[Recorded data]
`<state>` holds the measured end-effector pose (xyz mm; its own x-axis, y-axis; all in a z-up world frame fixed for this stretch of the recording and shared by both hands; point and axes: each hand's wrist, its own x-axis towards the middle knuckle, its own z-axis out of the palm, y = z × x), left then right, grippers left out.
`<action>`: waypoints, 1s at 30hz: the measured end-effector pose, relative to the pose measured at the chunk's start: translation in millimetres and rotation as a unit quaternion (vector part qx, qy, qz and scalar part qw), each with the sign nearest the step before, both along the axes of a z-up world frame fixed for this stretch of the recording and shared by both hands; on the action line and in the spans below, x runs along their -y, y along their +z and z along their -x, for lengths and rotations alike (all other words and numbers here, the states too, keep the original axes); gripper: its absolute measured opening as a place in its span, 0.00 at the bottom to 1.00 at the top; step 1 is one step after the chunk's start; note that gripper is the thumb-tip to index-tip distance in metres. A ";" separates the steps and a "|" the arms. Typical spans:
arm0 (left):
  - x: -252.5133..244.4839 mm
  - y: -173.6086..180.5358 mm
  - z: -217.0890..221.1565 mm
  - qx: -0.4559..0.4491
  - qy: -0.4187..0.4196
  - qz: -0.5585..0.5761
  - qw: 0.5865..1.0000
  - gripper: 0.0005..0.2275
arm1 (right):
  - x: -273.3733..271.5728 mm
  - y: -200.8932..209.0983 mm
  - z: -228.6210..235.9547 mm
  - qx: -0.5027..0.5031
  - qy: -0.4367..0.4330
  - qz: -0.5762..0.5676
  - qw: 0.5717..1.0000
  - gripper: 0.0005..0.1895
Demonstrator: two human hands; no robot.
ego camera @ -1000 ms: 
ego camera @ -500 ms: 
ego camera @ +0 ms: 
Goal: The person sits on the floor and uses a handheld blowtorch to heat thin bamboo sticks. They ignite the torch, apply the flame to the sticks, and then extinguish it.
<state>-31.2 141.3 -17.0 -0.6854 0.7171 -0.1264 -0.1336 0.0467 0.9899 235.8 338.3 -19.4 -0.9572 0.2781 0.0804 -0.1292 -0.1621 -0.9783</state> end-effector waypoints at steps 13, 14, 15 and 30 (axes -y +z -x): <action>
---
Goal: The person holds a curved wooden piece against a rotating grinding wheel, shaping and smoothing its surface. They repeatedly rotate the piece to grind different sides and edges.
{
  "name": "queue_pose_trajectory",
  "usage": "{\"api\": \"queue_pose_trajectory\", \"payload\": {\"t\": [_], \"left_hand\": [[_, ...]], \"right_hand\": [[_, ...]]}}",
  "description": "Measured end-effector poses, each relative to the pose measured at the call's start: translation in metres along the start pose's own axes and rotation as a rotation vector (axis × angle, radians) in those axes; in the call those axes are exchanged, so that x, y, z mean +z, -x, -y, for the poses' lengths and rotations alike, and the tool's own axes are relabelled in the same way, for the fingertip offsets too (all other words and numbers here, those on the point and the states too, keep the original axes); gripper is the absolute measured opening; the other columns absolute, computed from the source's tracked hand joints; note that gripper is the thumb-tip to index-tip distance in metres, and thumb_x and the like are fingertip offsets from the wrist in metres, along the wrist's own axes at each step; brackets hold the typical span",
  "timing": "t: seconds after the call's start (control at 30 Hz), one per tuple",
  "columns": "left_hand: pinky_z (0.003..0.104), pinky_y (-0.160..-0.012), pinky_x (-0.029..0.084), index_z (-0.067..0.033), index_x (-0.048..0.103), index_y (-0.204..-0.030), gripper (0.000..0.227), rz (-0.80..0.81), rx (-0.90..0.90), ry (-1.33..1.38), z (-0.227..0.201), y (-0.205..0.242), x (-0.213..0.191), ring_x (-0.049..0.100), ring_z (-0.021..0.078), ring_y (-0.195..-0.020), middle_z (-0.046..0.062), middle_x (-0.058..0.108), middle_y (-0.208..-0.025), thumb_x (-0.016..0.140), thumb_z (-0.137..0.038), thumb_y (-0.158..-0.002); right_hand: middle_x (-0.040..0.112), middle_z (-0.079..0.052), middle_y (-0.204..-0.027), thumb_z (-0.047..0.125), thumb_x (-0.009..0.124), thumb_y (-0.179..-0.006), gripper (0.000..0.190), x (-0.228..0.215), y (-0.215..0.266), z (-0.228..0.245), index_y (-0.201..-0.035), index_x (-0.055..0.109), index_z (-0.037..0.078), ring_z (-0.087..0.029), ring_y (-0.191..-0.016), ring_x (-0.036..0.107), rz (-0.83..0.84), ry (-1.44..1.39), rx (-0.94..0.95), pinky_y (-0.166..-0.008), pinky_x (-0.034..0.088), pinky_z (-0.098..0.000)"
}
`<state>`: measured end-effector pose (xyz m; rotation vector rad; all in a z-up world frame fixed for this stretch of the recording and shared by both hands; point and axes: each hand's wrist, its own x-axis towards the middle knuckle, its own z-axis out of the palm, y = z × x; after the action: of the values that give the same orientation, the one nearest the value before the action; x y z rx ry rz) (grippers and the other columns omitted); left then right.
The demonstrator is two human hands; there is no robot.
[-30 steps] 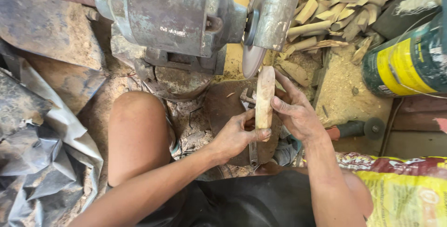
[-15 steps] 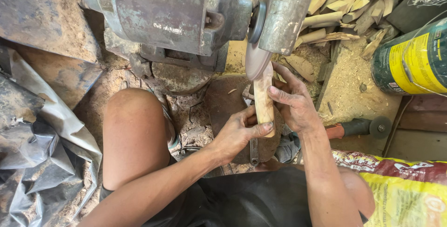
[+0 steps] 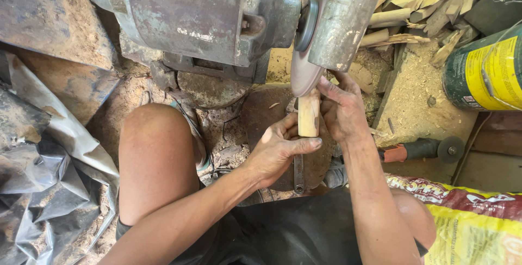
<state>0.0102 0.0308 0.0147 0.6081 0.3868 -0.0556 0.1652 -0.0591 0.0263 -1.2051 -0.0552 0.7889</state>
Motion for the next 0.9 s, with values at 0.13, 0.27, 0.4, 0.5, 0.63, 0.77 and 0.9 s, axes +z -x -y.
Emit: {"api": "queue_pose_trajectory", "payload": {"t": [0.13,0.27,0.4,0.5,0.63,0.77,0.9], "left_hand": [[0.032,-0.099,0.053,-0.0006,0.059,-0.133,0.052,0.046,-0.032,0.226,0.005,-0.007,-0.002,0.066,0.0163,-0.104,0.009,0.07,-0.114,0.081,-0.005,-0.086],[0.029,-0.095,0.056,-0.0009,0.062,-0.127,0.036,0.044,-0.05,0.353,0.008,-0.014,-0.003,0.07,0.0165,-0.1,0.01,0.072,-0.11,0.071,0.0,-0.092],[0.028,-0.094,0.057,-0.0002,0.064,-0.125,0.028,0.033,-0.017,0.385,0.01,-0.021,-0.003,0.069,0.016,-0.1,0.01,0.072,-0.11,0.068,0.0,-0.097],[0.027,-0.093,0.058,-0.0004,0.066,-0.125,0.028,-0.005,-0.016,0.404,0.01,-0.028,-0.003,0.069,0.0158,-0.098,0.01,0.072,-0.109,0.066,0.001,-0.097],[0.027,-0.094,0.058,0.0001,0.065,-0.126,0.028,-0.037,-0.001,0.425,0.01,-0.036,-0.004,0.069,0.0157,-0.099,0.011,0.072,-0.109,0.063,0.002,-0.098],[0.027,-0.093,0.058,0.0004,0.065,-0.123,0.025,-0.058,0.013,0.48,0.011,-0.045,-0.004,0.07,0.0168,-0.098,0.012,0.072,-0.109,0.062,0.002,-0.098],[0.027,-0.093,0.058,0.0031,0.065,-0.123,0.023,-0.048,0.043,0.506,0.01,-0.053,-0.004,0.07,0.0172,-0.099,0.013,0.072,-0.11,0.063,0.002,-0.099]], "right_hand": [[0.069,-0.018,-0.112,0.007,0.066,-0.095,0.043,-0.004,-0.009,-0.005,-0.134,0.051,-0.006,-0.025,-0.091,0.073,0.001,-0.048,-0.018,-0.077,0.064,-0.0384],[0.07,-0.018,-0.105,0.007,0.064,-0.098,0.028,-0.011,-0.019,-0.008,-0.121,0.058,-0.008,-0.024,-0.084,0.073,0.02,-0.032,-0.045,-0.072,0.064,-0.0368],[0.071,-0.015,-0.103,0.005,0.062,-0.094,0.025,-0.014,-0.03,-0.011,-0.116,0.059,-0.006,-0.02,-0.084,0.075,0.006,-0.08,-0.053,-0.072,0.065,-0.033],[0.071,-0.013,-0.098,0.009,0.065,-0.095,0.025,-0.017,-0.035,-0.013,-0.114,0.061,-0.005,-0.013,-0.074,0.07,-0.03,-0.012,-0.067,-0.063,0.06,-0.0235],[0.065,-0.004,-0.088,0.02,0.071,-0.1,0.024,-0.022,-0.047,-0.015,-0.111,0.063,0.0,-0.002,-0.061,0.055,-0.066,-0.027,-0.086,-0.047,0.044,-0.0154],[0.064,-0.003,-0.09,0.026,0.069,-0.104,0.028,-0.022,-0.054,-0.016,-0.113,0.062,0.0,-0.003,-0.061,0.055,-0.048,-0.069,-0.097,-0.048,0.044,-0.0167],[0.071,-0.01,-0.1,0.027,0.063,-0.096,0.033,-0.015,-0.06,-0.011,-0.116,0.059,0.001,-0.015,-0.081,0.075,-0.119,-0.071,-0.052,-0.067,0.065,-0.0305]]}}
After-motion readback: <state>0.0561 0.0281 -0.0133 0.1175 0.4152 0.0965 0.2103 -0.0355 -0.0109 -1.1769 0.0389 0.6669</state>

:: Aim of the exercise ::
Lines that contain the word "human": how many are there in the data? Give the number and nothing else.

:: Solution to this problem ::
2